The selected head alignment does not always result in tight-fitting
resources (gap at d4f00000-d4ffffff):
d4800000-dbffffff : PCI Bus 0000:06
d4800000-d48fffff : PCI Bus 0000:07
d4800000-d4803fff : 0000:07:00.0
d4800000-d4803fff : nvme
d4900000-d49fffff : PCI Bus 0000:0a
d4900000-d490ffff : 0000:0a:00.0
d4900000-d490ffff : r8169
d4910000-d4913fff : 0000:0a:00.0
d4a00000-d4cfffff : PCI Bus 0000:0b
d4a00000-d4bfffff : 0000:0b:00.0
d4a00000-d4bfffff : 0000:0b:00.0
d4c00000-d4c07fff : 0000:0b:00.0
d4d00000-d4dfffff : PCI Bus 0000:15
d4d00000-d4d07fff : 0000:15:00.0
d4d00000-d4d07fff : xhci-hcd
d4e00000-d4efffff : PCI Bus 0000:16
d4e00000-d4e7ffff : 0000:16:00.0
d4e80000-d4e803ff : 0000:16:00.0
d4e80000-d4e803ff : ahci
d5000000-dbffffff : PCI Bus 0000:0c
This has not been caused problems (for years) with the default bridge
window tail alignment that grossly over-estimates the required tail
alignment leaving more tail room than necessary. With the introduction
of relaxed tail alignment that leaves no extra tail room whatsoever,
any gaps will immediately turn into assignment failures.

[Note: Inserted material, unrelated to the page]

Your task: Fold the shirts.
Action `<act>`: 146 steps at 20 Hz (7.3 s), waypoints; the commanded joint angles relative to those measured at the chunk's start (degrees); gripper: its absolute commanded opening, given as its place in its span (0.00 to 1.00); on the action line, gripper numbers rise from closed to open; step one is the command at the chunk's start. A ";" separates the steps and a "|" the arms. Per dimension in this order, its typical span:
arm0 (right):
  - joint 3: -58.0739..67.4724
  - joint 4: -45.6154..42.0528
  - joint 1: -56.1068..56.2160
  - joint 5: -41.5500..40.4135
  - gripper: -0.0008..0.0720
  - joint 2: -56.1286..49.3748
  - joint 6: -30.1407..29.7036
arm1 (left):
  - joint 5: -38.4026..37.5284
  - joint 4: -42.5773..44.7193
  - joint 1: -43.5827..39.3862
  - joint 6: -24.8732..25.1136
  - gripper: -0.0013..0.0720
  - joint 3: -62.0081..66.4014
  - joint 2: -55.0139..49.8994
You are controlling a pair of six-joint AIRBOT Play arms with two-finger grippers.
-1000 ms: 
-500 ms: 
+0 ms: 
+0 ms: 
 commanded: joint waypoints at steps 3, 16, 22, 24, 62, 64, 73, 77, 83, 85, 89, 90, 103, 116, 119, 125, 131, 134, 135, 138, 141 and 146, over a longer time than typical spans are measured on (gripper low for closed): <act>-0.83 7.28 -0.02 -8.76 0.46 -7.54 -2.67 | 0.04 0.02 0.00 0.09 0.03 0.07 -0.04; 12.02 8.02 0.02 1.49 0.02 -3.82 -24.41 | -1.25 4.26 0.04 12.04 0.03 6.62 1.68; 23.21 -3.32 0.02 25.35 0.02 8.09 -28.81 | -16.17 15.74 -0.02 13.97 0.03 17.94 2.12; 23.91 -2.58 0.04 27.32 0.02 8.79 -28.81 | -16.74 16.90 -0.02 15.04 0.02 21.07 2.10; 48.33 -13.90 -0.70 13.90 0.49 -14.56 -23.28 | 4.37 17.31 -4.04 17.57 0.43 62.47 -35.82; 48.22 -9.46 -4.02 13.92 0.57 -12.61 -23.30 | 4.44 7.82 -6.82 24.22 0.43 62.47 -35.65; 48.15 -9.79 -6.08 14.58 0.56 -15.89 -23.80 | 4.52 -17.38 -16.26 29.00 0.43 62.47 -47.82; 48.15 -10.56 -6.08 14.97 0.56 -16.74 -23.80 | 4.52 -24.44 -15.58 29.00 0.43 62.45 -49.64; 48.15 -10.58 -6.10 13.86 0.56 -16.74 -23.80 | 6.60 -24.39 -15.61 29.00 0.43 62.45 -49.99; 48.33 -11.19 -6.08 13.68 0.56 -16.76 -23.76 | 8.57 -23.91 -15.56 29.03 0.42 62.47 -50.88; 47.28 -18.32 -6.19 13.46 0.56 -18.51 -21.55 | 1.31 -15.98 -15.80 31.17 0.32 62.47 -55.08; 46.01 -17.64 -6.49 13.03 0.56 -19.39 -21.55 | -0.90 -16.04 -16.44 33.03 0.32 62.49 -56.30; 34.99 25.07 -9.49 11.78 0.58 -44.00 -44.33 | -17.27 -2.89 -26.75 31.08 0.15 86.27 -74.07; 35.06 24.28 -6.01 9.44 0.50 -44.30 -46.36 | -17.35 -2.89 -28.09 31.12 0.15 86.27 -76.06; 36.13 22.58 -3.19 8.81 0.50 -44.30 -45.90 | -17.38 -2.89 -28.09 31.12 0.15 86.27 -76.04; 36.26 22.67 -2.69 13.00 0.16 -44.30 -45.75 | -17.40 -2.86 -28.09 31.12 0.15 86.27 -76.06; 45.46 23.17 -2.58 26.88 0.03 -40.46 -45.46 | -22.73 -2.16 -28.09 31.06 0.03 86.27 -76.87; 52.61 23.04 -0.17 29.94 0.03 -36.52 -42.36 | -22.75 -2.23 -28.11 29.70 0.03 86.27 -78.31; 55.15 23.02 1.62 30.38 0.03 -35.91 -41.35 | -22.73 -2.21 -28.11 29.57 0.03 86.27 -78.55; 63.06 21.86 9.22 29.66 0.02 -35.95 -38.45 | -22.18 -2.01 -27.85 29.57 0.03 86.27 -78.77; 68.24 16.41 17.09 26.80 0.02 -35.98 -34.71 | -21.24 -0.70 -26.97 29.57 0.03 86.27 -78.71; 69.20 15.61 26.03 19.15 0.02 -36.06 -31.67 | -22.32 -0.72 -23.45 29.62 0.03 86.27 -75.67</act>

Introduce head alignment calculation that ensures no gaps are left and
apply the new approach when using relaxed alignment.
([*] I don't understand the algorithm in calculate_mem_align().)
Fixes: 5d0a8965aea9 ("[PATCH] 2.5.14: New PCI allocation code (alpha, arm, parisc) [2/2]")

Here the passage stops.